→ **TASK GOAL**:
Line by line, retype the material below exactly, from its first line up to and including the one holding "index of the".

→ **DATA PROVIDED**:
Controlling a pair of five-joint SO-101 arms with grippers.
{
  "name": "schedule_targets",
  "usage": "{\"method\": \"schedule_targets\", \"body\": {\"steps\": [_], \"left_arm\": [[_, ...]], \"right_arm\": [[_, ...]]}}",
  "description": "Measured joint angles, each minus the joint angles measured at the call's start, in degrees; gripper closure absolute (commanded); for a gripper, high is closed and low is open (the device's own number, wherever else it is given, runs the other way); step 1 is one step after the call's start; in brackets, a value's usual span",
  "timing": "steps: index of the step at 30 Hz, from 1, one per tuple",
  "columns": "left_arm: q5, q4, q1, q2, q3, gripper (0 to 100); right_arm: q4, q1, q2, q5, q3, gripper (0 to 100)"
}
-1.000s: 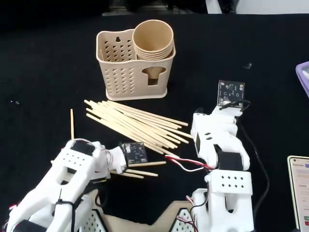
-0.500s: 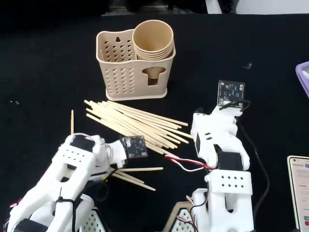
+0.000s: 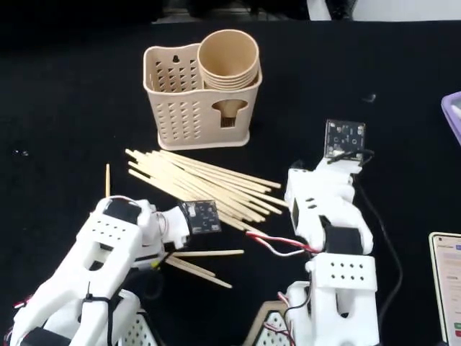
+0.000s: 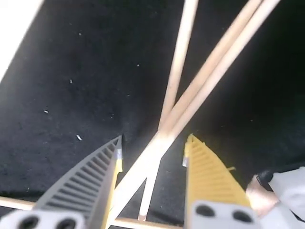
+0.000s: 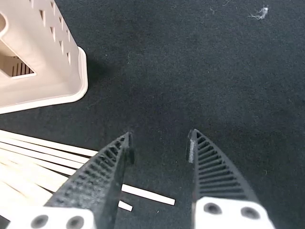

→ **ANSWER TO THE PROBLEM**:
Controlling a pair of five-joint SO-101 arms with grippers.
{
  "name": "schedule_targets",
  "usage": "{\"method\": \"schedule_targets\", \"body\": {\"steps\": [_], \"left_arm\": [[_, ...]], \"right_arm\": [[_, ...]]}}",
  "description": "Measured joint angles, each minus the joint angles measured at the call's start, in degrees; gripper closure absolute (commanded); for a gripper, high is closed and low is open (the device's own number, wherever else it is given, runs the other way); step 1 is one step after the call's start; in brackets, a value's usual span",
  "timing": "steps: index of the step at 30 Hz, from 1, one per tuple",

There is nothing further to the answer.